EXERCISE REQUIREMENTS => Those lines of the material below that fall between its first line and the line with "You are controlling", both included, are to be repeated exactly.

---------- SOURCE MATERIAL ----------

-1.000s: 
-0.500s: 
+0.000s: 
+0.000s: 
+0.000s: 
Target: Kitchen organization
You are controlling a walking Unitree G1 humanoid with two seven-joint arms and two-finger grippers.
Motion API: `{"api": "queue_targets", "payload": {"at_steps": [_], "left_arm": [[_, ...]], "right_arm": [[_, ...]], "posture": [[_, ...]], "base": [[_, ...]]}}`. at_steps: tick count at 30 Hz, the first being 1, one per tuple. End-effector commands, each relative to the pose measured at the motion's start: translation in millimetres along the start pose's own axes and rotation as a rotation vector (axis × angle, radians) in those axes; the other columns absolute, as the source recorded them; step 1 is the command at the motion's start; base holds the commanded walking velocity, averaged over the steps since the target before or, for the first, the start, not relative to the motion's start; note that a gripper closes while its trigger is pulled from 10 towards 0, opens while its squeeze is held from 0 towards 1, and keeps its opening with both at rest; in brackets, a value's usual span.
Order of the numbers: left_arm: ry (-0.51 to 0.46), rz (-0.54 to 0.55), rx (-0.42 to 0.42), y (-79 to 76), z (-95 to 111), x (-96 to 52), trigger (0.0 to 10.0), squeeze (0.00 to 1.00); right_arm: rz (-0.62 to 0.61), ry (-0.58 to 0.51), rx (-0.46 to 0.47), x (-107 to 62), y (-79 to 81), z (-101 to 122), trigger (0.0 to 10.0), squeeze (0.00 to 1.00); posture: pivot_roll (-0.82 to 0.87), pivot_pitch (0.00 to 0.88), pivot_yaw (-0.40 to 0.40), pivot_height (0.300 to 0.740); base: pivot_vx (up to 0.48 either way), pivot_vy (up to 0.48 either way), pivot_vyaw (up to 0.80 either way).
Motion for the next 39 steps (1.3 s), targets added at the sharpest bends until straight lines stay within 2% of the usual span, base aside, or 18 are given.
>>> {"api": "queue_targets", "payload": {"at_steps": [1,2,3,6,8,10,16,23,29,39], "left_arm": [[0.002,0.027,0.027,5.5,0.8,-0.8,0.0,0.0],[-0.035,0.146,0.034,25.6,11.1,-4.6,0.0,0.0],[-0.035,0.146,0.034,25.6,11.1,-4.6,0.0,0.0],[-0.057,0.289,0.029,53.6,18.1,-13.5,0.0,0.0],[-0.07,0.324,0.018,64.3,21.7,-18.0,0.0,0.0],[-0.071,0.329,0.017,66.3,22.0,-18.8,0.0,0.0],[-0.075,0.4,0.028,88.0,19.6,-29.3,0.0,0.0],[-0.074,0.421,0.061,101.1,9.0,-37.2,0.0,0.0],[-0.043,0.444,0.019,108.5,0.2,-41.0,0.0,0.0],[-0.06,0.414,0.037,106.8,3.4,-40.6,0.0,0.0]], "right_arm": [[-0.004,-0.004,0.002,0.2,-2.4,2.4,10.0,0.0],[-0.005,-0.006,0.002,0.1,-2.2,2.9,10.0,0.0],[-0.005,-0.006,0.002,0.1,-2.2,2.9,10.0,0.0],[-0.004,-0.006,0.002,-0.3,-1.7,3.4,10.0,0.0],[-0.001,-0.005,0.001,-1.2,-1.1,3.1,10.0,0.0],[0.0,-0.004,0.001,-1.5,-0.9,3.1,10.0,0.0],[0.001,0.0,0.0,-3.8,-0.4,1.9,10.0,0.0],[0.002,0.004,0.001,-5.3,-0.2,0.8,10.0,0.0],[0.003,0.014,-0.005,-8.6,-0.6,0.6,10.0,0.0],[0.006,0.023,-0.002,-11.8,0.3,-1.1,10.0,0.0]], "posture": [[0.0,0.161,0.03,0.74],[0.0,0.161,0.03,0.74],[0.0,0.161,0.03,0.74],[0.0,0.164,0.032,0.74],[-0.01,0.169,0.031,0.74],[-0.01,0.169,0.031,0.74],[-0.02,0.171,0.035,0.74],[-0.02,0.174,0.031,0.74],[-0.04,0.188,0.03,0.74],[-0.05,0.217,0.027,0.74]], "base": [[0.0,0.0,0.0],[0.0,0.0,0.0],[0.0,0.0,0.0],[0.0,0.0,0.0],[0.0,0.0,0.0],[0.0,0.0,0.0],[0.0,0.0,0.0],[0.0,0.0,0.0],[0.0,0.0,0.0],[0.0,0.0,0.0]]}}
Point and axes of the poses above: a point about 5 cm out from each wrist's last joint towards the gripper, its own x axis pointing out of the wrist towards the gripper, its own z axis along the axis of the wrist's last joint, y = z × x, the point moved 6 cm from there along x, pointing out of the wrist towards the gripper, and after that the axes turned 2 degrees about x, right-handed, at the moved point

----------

REPLY TO THE EXERCISE =>
-1.000s: 
-0.500s: 
+0.000s: 
+0.000s: 
+0.000s: 
Target: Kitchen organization
You are controlling a walking Unitree G1 humanoid with two seven-joint arms and two-finger grippers.

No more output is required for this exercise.